> [Problem description] Every line below between the one holding "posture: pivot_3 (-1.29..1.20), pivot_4" and the one holding "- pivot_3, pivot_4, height", inclusive, should be copied exactly, and no other line.

> [Exercise data]
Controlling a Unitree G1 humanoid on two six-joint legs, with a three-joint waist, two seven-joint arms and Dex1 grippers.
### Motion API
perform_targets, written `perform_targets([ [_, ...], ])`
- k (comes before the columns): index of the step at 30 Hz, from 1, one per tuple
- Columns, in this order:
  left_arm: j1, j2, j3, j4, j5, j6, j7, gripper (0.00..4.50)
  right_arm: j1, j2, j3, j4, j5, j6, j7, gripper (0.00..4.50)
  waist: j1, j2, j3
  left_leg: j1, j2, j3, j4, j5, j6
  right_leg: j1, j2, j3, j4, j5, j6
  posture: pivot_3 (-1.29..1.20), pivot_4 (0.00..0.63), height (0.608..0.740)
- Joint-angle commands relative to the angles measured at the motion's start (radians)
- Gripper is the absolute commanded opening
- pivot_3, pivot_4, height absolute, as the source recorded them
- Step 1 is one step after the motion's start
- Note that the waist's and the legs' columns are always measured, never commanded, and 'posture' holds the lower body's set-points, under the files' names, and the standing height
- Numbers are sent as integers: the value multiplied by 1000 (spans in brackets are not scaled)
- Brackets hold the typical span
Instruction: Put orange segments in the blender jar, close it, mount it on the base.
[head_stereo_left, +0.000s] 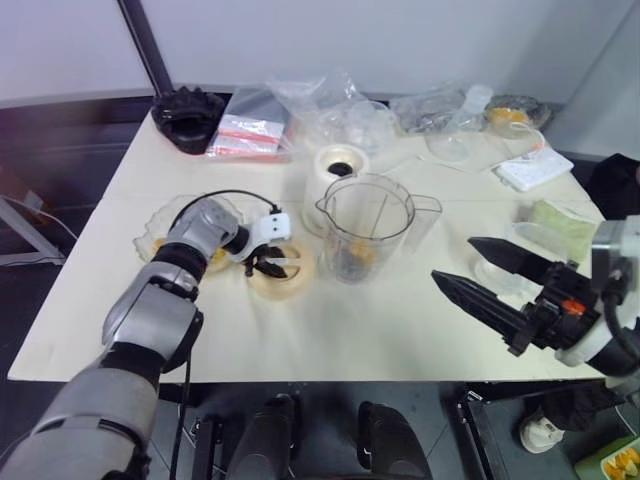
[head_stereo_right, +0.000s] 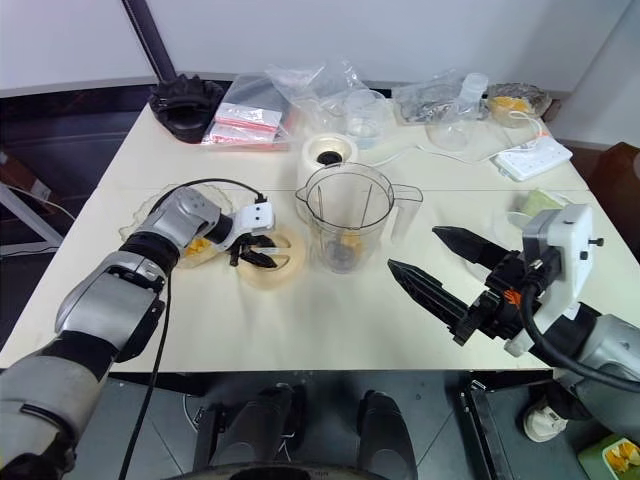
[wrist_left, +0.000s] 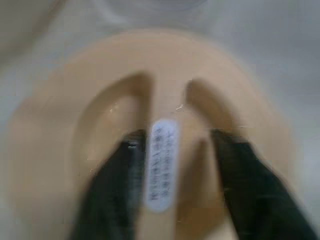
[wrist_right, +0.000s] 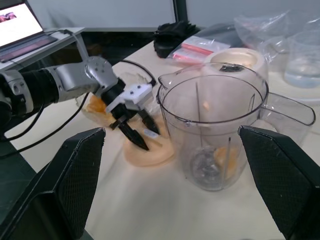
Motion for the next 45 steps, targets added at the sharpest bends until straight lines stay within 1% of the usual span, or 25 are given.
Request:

> [Result for this exercise]
  posture: pivot_3 (-1.29..1.20), pivot_4 (0.00..0.63), height (0.608..0.740)
- Joint-angle commands relative to the angles measured at the motion's start (radians)
- Gripper is the absolute commanded opening
- pivot_3, pivot_4, height absolute, as the source recorded them

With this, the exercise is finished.